■ **Saved data entries**:
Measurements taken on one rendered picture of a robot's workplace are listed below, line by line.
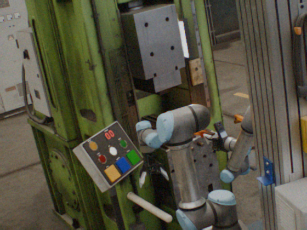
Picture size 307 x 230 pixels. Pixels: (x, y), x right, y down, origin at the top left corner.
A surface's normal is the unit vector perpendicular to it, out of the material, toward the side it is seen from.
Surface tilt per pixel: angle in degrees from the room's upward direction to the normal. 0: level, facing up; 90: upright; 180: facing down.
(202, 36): 90
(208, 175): 90
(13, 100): 90
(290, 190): 0
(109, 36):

■ **Required work**:
The lines to show are those in the data above that include "down".

■ **Response below**:
Picture size 307 x 230 pixels. Pixels: (x, y), x right, y down, origin at the top left corner.
Surface tilt per pixel: angle in degrees from the room's upward direction to the normal. 0: level, facing up; 90: upright; 180: facing down.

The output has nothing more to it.